Please repeat the whole listing exactly, but leave the pictures out.

▶ _SUPPLIED INFORMATION_
»»

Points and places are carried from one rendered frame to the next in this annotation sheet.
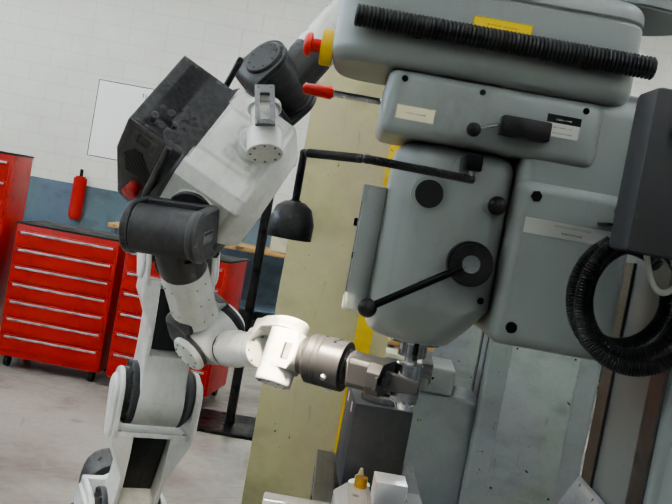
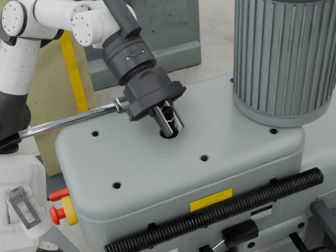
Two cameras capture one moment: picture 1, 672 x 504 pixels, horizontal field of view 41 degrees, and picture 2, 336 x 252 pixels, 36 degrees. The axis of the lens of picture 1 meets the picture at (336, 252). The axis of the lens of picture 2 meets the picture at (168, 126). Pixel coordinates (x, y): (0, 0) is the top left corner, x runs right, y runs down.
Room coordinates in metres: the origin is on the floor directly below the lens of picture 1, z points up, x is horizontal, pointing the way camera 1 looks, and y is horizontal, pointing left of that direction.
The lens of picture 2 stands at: (0.81, 0.06, 2.62)
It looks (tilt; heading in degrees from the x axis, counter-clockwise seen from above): 44 degrees down; 343
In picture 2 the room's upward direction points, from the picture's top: 6 degrees counter-clockwise
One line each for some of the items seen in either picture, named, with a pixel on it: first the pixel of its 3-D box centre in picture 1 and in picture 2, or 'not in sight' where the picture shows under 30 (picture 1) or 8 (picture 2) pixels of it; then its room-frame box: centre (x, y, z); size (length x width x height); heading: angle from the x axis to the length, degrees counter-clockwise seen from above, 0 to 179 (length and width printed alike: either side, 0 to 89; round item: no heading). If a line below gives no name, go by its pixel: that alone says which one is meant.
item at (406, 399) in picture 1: (406, 385); not in sight; (1.50, -0.16, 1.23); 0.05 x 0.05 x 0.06
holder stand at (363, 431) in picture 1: (372, 434); not in sight; (1.92, -0.15, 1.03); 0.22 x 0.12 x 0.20; 3
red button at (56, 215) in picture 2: (313, 45); (58, 214); (1.50, 0.10, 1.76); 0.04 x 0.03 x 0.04; 0
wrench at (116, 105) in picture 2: not in sight; (78, 117); (1.61, 0.00, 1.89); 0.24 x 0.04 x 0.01; 89
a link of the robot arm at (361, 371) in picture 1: (355, 370); not in sight; (1.53, -0.07, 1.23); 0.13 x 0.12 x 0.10; 160
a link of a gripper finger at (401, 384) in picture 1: (400, 384); not in sight; (1.47, -0.14, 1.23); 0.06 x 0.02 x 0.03; 70
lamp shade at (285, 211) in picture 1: (292, 219); not in sight; (1.43, 0.08, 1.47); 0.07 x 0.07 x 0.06
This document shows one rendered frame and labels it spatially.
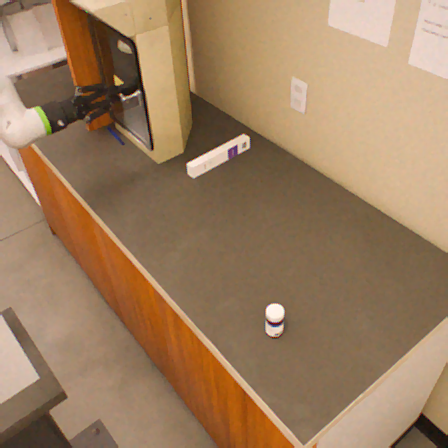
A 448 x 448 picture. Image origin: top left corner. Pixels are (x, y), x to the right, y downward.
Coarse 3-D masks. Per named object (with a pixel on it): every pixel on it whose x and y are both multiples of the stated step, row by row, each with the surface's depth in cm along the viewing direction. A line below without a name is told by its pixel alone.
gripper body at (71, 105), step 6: (72, 96) 151; (78, 96) 151; (60, 102) 149; (66, 102) 149; (72, 102) 150; (78, 102) 151; (66, 108) 148; (72, 108) 149; (78, 108) 152; (84, 108) 154; (66, 114) 148; (72, 114) 149; (78, 114) 153; (84, 114) 155; (72, 120) 151
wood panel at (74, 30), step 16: (64, 0) 158; (64, 16) 161; (80, 16) 165; (64, 32) 164; (80, 32) 168; (80, 48) 171; (80, 64) 174; (96, 64) 178; (80, 80) 177; (96, 80) 181; (96, 128) 192
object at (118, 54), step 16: (96, 32) 161; (112, 32) 150; (112, 48) 156; (128, 48) 146; (112, 64) 162; (128, 64) 152; (112, 80) 169; (128, 80) 157; (112, 112) 183; (128, 112) 170; (144, 112) 159; (128, 128) 177; (144, 128) 165; (144, 144) 172
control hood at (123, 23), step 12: (72, 0) 138; (84, 0) 135; (96, 0) 135; (108, 0) 134; (120, 0) 134; (96, 12) 130; (108, 12) 132; (120, 12) 134; (108, 24) 138; (120, 24) 136; (132, 24) 138
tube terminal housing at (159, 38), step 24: (144, 0) 137; (168, 0) 145; (144, 24) 141; (168, 24) 146; (144, 48) 145; (168, 48) 150; (144, 72) 149; (168, 72) 155; (168, 96) 160; (168, 120) 165; (168, 144) 171
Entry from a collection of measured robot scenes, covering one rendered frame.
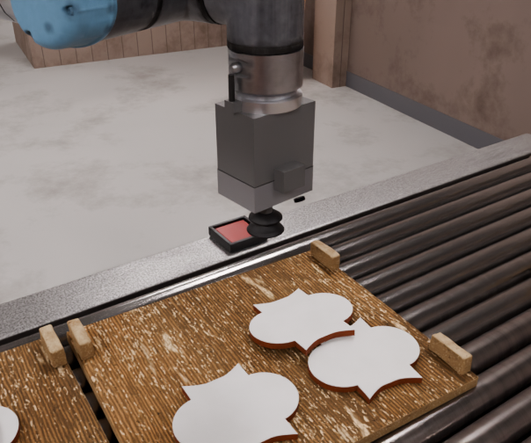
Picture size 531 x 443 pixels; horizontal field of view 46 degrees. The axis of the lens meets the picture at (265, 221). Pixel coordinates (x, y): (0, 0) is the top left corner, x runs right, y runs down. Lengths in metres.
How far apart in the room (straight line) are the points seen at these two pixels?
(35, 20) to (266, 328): 0.48
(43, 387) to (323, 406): 0.34
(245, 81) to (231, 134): 0.06
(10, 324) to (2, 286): 1.81
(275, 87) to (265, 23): 0.06
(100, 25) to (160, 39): 5.56
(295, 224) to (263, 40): 0.59
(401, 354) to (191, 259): 0.40
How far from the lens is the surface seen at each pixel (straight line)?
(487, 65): 3.94
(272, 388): 0.76
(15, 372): 0.85
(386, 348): 0.82
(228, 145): 0.65
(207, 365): 0.80
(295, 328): 0.83
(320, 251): 0.98
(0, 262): 2.94
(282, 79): 0.61
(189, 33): 6.19
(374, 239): 1.10
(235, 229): 1.09
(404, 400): 0.78
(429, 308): 0.95
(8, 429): 0.77
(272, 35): 0.59
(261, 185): 0.64
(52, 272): 2.79
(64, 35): 0.54
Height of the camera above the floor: 1.47
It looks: 29 degrees down
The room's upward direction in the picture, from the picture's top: straight up

««

▶ _OUTPUT FOR THIS EXERCISE_
Points and places are carried from one rendered frame to the next in this annotation sheet.
Two cameras capture one moment: picture 1, 672 x 504 pixels, horizontal field of view 41 degrees, and picture 2, 336 x 252 pixels, 36 degrees. The axis of the lens of picture 1 meets the picture at (336, 252). The axis of the lens of picture 2 meets the picture at (168, 126). Pixel coordinates (x, y): (0, 0) is the top left corner, x runs right, y runs down.
Room coordinates in metres: the origin is on the floor directly below the lens of picture 1, z points up, x is horizontal, pointing the way camera 1 looks, and y is horizontal, pointing left of that direction.
The lens of picture 2 stands at: (0.81, 0.06, 2.62)
It looks (tilt; heading in degrees from the x axis, counter-clockwise seen from above): 44 degrees down; 343
In picture 2 the room's upward direction points, from the picture's top: 6 degrees counter-clockwise
One line each for some of the items seen in either picture, named, with a pixel on it: first the pixel of its 3-D box centre in picture 1 and in picture 2, or 'not in sight' where the picture shows under 30 (picture 1) or 8 (picture 2) pixels of it; then its room-frame box: centre (x, y, z); size (length x width x height); heading: angle from the x axis to the length, degrees counter-clockwise seen from above, 0 to 179 (length and width printed alike: either side, 0 to 89; round item: no heading). If a line below gives no name, go by its pixel: that alone says which one is meant.
item at (406, 399) in picture 1: (406, 385); not in sight; (1.50, -0.16, 1.23); 0.05 x 0.05 x 0.06
holder stand at (363, 431) in picture 1: (372, 434); not in sight; (1.92, -0.15, 1.03); 0.22 x 0.12 x 0.20; 3
red button at (56, 215) in picture 2: (313, 45); (58, 214); (1.50, 0.10, 1.76); 0.04 x 0.03 x 0.04; 0
wrench at (116, 105) in picture 2: not in sight; (78, 117); (1.61, 0.00, 1.89); 0.24 x 0.04 x 0.01; 89
a link of the robot arm at (361, 371) in picture 1: (355, 370); not in sight; (1.53, -0.07, 1.23); 0.13 x 0.12 x 0.10; 160
a link of a gripper finger at (401, 384) in picture 1: (400, 384); not in sight; (1.47, -0.14, 1.23); 0.06 x 0.02 x 0.03; 70
lamp shade at (285, 211) in picture 1: (292, 219); not in sight; (1.43, 0.08, 1.47); 0.07 x 0.07 x 0.06
This document shows one rendered frame and labels it spatially.
A 448 x 448 picture. Image origin: top left corner. Pixels are (x, y), x to the right, y downward.
Coarse 3-D masks. Per named object (with a pixel on it): every pixel on it whose x and y are both multiples of the stated step, row by row, each with the surface's depth in cm along the viewing direction. A line below without a name is told by its pixel alone.
gripper body at (71, 105), step 6: (72, 96) 151; (78, 96) 151; (60, 102) 149; (66, 102) 149; (72, 102) 150; (78, 102) 151; (66, 108) 148; (72, 108) 149; (78, 108) 152; (84, 108) 154; (66, 114) 148; (72, 114) 149; (78, 114) 153; (84, 114) 155; (72, 120) 151
wood panel at (74, 30), step 16: (64, 0) 158; (64, 16) 161; (80, 16) 165; (64, 32) 164; (80, 32) 168; (80, 48) 171; (80, 64) 174; (96, 64) 178; (80, 80) 177; (96, 80) 181; (96, 128) 192
object at (118, 54), step 16: (96, 32) 161; (112, 32) 150; (112, 48) 156; (128, 48) 146; (112, 64) 162; (128, 64) 152; (112, 80) 169; (128, 80) 157; (112, 112) 183; (128, 112) 170; (144, 112) 159; (128, 128) 177; (144, 128) 165; (144, 144) 172
control hood at (123, 23), step 12: (72, 0) 138; (84, 0) 135; (96, 0) 135; (108, 0) 134; (120, 0) 134; (96, 12) 130; (108, 12) 132; (120, 12) 134; (108, 24) 138; (120, 24) 136; (132, 24) 138
tube terminal housing at (159, 38), step 24: (144, 0) 137; (168, 0) 145; (144, 24) 141; (168, 24) 146; (144, 48) 145; (168, 48) 150; (144, 72) 149; (168, 72) 155; (168, 96) 160; (168, 120) 165; (168, 144) 171
Entry from a collection of measured robot scenes, covering one rendered frame.
Picture size 531 x 443 pixels; horizontal field of view 46 degrees. The axis of the lens meets the picture at (265, 221). Pixel coordinates (x, y): (0, 0) is the top left corner, x runs right, y runs down. Lengths in metres.
How far apart in the room (straight line) are the points seen at these two pixels?
(35, 20) to (266, 328): 0.48
(43, 387) to (323, 406): 0.34
(245, 81) to (231, 134): 0.06
(10, 324) to (2, 286): 1.81
(275, 87) to (265, 23): 0.06
(100, 25) to (160, 39): 5.56
(295, 224) to (263, 40): 0.59
(401, 354) to (191, 259): 0.40
How far from the lens is the surface seen at each pixel (straight line)?
(487, 65): 3.94
(272, 388): 0.76
(15, 372): 0.85
(386, 348): 0.82
(228, 145): 0.65
(207, 365): 0.80
(295, 328): 0.83
(320, 251): 0.98
(0, 262): 2.94
(282, 79): 0.61
(189, 33): 6.19
(374, 239): 1.10
(235, 229): 1.09
(404, 400): 0.78
(429, 308): 0.95
(8, 429): 0.77
(272, 35): 0.59
(261, 185): 0.64
(52, 272): 2.79
(64, 35): 0.54
Height of the camera above the floor: 1.47
It looks: 29 degrees down
The room's upward direction in the picture, from the picture's top: straight up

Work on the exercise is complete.